この文脈で見ると、Claude Scienceは科学者向けチャットボットより、組織がAIを研究業務へ組み込むための基盤に近い。製薬やバイオテックの現場では、AIが答えを出すこと以上に、どのデータを使い、どのコードを走らせ、どの根拠で図表や文書が作られたかを説明できることが求められる。引用、監査証跡、再現性、管理者設定、社内システムとの接続は、研究者個人の便利機能というより、組織がAIを業務に入れるための条件になる。
一方で、公開情報からは価格の詳細や独立した性能評価は読み取れない。Claude Science自体の有効性は、Anthropicが示す機能表だけで決まるものではない。実際の研究チームでは、既存パイプラインをどこまで壊さずに接続できるか、社内のデータ管理ルールに合うか、生成された証跡が品質保証や監査の要求に耐えるかが確認点になる。
研究データはローカルに残るが、送信内容の扱いは別に見る必要がある
データの扱いには、期待と制約の両方がある。Anthropicは、Claude Scienceが利用者のインフラ上で動き、生データと計算処理はローカルに残ると説明する。これは、大規模な実験データや社内データをそのまま外部のクラウド環境へ移すことを避けたい研究組織にとって重要な設計である。
ただし、プロンプトとモデル応答に含まれる内容は、Anthropicの標準的な保持条件の下で処理される。データと計算が自分の環境に残ることと、Claudeに送る内容が外部処理を一切受けないことは別の話だ。研究チームが導入を考える際には、どのファイルをローカル実行にとどめ、どの要約やメタデータをClaudeへ渡すのかを、管理者設定や社内規程と合わせて決める必要がある。
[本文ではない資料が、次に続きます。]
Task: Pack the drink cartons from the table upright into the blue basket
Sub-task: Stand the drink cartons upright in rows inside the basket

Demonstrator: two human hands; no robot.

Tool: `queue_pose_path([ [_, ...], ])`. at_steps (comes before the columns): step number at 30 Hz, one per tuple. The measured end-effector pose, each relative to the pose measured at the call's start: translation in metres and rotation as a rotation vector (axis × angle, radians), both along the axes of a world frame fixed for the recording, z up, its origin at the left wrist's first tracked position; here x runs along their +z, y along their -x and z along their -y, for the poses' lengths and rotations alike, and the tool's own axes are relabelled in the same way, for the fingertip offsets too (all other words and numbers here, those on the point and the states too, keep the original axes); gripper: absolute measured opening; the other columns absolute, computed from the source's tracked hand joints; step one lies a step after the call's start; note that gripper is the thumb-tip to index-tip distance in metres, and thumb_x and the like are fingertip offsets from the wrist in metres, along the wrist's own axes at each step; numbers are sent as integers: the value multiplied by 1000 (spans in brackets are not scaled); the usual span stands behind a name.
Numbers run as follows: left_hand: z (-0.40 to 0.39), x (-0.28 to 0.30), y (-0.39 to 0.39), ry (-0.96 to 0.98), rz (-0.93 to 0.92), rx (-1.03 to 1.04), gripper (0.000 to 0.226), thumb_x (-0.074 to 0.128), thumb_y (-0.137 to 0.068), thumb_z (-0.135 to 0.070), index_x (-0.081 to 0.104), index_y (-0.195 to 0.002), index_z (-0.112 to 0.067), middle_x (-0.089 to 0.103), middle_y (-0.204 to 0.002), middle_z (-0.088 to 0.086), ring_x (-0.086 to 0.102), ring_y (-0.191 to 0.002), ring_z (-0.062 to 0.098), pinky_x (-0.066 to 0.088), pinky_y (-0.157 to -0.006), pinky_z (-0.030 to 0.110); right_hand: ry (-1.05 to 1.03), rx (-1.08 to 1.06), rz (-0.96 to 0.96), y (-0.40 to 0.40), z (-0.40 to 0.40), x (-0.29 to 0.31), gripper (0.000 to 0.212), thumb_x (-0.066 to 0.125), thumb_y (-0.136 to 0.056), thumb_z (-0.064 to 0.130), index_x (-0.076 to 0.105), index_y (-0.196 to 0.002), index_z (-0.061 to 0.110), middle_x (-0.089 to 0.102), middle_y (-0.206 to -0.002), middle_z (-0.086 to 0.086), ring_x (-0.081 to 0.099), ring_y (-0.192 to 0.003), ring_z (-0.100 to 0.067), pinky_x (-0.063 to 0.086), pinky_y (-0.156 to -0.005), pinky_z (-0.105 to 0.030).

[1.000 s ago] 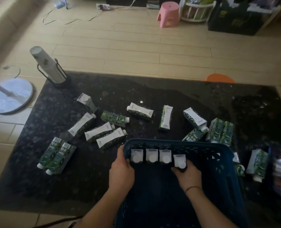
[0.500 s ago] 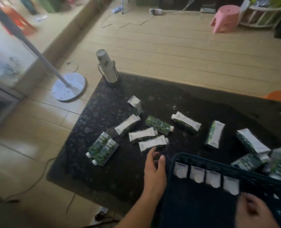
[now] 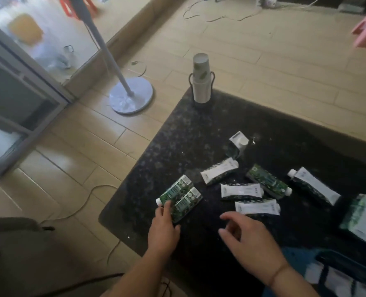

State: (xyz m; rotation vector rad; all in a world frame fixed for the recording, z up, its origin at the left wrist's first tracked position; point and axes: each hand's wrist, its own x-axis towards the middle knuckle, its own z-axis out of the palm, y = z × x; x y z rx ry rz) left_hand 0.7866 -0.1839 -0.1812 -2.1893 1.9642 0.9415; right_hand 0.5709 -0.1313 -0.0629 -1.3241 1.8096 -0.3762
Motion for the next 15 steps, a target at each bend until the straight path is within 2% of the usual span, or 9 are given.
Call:
queue_pose_path([
  [2, 1, -6, -3, 39, -47, 15, 79, 70, -84, -26, 19, -145, -36, 47, -137, -1, 56, -111, 19, 50, -87, 30, -93, 71, -28, -12, 15, -16, 31, 59, -83, 43, 57, -113, 35, 62, -83, 13, 58, -78, -3, 52, -77, -27],
  [4, 1, -10, -5, 57, -86, 25, 80, 72, -81, -28, 20, -141, -40, 56, -128, -4, 58, -107, 16, 52, -83, 32, -162, 145, -48, -25, 26, -27, 39, 57, -84, 45, 53, -121, 36, 62, -93, 13, 59, -86, -6, 52, -80, -29],
  [6, -2, -6, -5, 45, -129, 10, 79, 70, -78, -38, 25, -142, -41, 59, -124, -9, 63, -102, 15, 53, -78, 32, -199, 227, -106, -39, 34, -35, 49, 57, -86, 42, 43, -132, 36, 57, -116, 12, 57, -105, -11, 51, -87, -30],
  [8, -4, 6, 0, 76, -98, -13, 70, 62, -76, -50, 36, -140, -39, 65, -113, -9, 66, -93, 14, 51, -72, 28, -182, 307, -226, -50, 38, -43, 65, 59, -87, 35, 26, -143, 33, 38, -140, 8, 45, -124, -18, 48, -94, -33],
  [11, -7, 38, 13, 105, -133, 163, 47, 59, -73, -54, 62, -116, -35, 73, -89, -6, 68, -80, 13, 52, -69, 28, -129, 353, -247, -65, 34, -56, 86, 63, -83, 30, 7, -147, 34, 14, -151, 5, 29, -133, -23, 47, -97, -37],
  [13, -13, 58, 21, 79, -199, 277, 34, 63, -69, -58, 67, -90, -32, 70, -73, -9, 65, -68, 7, 54, -64, 29, -79, 265, -92, -75, 25, -64, 82, 63, -83, 30, 13, -147, 34, 17, -149, 7, 33, -132, -19, 47, -97, -35],
  [15, -22, 78, 30, 59, -331, 373, 25, 70, -71, -53, 65, -77, -29, 66, -63, -9, 61, -59, 0, 54, -59, 28, 11, 69, 114, -77, 14, -62, 64, 65, -80, 27, 35, -137, 30, 38, -137, 11, 49, -120, -10, 48, -93, -26],
])
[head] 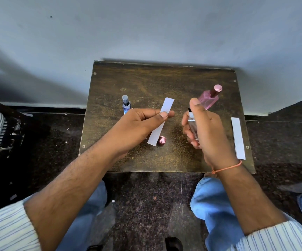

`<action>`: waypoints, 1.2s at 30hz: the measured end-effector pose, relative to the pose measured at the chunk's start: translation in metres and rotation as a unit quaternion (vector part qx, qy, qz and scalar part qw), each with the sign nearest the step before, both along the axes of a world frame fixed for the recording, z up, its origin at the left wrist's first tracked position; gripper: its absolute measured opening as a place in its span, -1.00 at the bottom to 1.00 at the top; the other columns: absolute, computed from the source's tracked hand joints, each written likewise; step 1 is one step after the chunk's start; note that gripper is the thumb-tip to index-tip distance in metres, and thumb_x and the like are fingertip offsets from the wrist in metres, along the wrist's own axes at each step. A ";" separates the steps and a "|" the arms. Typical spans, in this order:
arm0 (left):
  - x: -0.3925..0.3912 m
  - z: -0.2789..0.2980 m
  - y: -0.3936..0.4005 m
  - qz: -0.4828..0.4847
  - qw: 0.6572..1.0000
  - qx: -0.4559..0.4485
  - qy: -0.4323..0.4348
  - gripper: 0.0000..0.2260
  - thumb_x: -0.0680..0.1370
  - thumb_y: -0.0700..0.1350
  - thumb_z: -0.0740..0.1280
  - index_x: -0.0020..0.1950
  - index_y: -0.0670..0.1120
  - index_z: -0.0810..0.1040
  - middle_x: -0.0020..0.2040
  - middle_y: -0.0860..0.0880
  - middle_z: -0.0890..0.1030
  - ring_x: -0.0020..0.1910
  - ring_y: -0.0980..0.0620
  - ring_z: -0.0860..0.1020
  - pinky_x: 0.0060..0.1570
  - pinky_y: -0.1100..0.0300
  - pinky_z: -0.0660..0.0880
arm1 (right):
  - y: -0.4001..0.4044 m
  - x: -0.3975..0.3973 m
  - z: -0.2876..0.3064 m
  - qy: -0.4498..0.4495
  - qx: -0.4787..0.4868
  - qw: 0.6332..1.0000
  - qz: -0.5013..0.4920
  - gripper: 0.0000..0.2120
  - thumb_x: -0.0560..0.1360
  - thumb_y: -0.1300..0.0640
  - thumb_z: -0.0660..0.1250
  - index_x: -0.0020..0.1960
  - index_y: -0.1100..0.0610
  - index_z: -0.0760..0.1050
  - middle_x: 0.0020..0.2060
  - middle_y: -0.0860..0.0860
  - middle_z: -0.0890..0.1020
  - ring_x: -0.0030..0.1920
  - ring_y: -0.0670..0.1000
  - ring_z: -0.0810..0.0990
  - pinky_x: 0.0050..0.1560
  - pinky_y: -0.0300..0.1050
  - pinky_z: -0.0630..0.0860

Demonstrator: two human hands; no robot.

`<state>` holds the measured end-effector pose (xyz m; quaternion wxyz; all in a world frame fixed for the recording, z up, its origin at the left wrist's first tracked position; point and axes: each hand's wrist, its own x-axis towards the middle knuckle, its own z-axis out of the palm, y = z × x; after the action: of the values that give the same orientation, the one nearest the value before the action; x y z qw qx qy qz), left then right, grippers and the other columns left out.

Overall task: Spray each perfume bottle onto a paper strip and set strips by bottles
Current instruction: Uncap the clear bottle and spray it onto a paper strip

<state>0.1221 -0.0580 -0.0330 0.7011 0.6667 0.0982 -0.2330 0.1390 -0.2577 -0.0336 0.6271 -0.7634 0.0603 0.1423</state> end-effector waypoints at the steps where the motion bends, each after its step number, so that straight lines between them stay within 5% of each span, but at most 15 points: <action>1: 0.000 0.000 0.000 -0.001 1.000 0.001 0.002 -0.76 0.71 0.01 0.35 0.29 0.01 0.75 0.17 0.11 0.79 0.22 0.06 0.73 0.22 0.26 0.57 | 0.000 -0.001 0.000 -0.019 -0.016 1.000 -0.002 -0.35 0.54 -0.43 0.19 -0.27 0.17 0.51 -0.53 0.03 0.43 -0.52 -0.04 0.36 -0.46 -0.20 0.29; 4: -0.001 0.003 -0.002 -0.011 1.000 0.015 0.005 -0.76 0.70 0.02 0.36 0.25 0.00 0.77 0.11 0.03 0.81 0.11 -0.16 0.76 0.04 0.33 0.64 | 0.001 -0.002 -0.001 -0.075 -0.078 0.994 -0.013 -0.36 0.59 -0.36 0.21 -0.29 0.21 0.47 -0.52 0.03 0.44 -0.45 0.02 0.41 -0.32 0.02 0.35; 8: -0.002 0.005 -0.004 -0.025 0.999 0.036 -0.003 -0.76 0.71 0.01 0.36 0.23 -0.01 0.78 0.04 -0.19 0.80 -0.14 0.06 0.69 -0.10 0.37 0.56 | 0.001 -0.005 0.005 -0.135 -0.126 0.983 -0.014 -0.37 0.63 -0.26 0.22 -0.31 0.27 0.39 -0.41 0.31 0.43 -0.36 0.30 0.41 -0.27 0.30 0.44; 12: -0.002 0.005 -0.004 -0.032 0.999 0.030 -0.002 -0.76 0.71 0.00 0.35 0.22 -0.03 0.78 -0.08 -0.31 0.74 -0.16 -0.01 0.65 -0.26 0.32 0.51 | 0.002 -0.007 0.010 -0.151 -0.145 0.978 -0.006 -0.43 0.64 -0.20 0.20 -0.32 0.26 0.40 -0.41 0.30 0.44 -0.34 0.31 0.43 -0.25 0.28 0.44; 16: -0.002 0.004 -0.004 -0.032 0.999 0.032 -0.005 -0.76 0.72 -0.02 0.34 0.23 -0.05 0.78 -0.24 -0.09 0.70 -0.27 0.11 0.59 -0.33 0.36 0.47 | 0.004 -0.010 0.012 -0.158 -0.153 0.975 -0.007 -0.41 0.64 -0.22 0.21 -0.33 0.25 0.40 -0.41 0.27 0.45 -0.33 0.29 0.43 -0.27 0.22 0.42; 23: -0.002 0.005 -0.003 -0.033 0.999 0.028 -0.007 -0.76 0.72 -0.04 0.34 0.24 -0.08 0.77 -0.19 -0.14 0.69 -0.29 0.14 0.62 -0.34 0.35 0.47 | 0.002 -0.010 0.014 -0.176 -0.172 0.969 -0.026 -0.43 0.60 -0.22 0.23 -0.35 0.23 0.43 -0.44 0.20 0.48 -0.35 0.20 0.47 -0.31 0.14 0.39; 36: -0.003 0.006 0.000 -0.035 0.999 0.033 -0.007 -0.76 0.72 -0.02 0.34 0.25 -0.05 0.77 -0.29 0.08 0.70 -0.35 0.21 0.63 -0.34 0.40 0.48 | 0.001 -0.007 0.013 -0.192 -0.174 0.964 -0.055 -0.42 0.61 -0.21 0.25 -0.38 0.21 0.38 -0.47 0.20 0.45 -0.38 0.22 0.44 -0.30 0.15 0.41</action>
<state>0.1195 -0.0579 -0.0273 0.6704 0.6944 0.0774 -0.2497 0.1315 -0.2569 -0.0205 0.4912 -0.8693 0.0044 -0.0548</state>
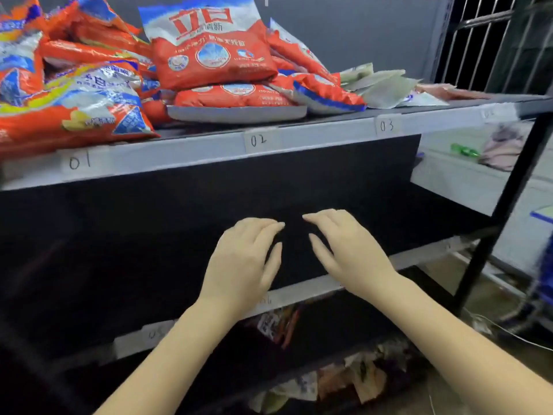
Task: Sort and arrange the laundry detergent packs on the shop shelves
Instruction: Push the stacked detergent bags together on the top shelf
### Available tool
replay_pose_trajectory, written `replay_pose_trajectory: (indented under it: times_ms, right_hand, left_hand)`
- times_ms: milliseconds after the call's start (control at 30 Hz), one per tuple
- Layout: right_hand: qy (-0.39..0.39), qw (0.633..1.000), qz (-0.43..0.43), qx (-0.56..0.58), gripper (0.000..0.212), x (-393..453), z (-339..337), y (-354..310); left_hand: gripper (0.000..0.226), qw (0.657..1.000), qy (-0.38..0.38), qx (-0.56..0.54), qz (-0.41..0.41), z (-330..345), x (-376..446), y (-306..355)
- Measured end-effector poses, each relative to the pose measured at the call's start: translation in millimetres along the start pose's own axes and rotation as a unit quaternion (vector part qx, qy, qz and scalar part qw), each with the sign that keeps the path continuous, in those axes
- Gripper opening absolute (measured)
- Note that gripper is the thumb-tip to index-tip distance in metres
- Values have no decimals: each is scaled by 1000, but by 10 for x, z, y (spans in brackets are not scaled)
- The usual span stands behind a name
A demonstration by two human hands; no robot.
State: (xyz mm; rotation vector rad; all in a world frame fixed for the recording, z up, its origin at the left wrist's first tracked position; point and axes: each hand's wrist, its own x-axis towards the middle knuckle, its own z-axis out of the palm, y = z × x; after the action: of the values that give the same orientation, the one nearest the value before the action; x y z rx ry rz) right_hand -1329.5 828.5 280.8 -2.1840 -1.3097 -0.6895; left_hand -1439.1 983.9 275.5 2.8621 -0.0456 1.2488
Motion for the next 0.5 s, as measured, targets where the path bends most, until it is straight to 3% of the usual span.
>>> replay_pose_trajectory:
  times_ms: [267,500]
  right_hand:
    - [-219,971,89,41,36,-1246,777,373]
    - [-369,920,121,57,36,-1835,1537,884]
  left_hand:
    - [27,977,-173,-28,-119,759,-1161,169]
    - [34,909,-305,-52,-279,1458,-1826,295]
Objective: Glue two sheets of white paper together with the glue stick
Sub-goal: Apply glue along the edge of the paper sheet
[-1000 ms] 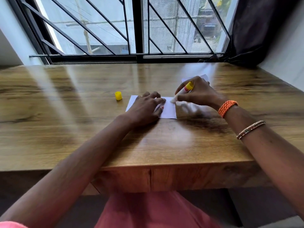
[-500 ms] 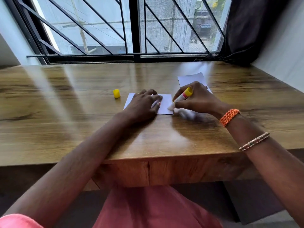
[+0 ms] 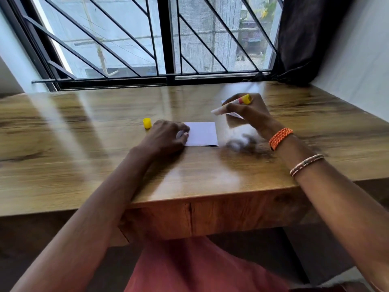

安全面でも、Claude Scienceを高度な生物学モデルの全面公開と読むべきではない。Anthropicは別ページで、Claude Mythos 5をサイバーセキュリティと生物学研究に最も高い能力を持つモデルと説明し、デュアルユースのリスクから審査済みパートナー向けのアクセスに限る方針を示している。Claude Scienceは同じClaudeモデルを使うアプリであり、発表の焦点は危険な能力を広く解放することではなく、既存モデルを研究ワークフローへ組み込む実行環境にある。
Claude Scienceの成否を決めるのは、モデルの賢さよりも実務へのなじみ方だ。研究者が普段使うデータベース、コード、HPC、専門モデル、図表作成、論文草稿をどれだけ自然につなげられるか。そして、作られた結果を数カ月後に別の人がたどり直せるか。この二点が、導入を検討するチームにとって次の確認軸になる。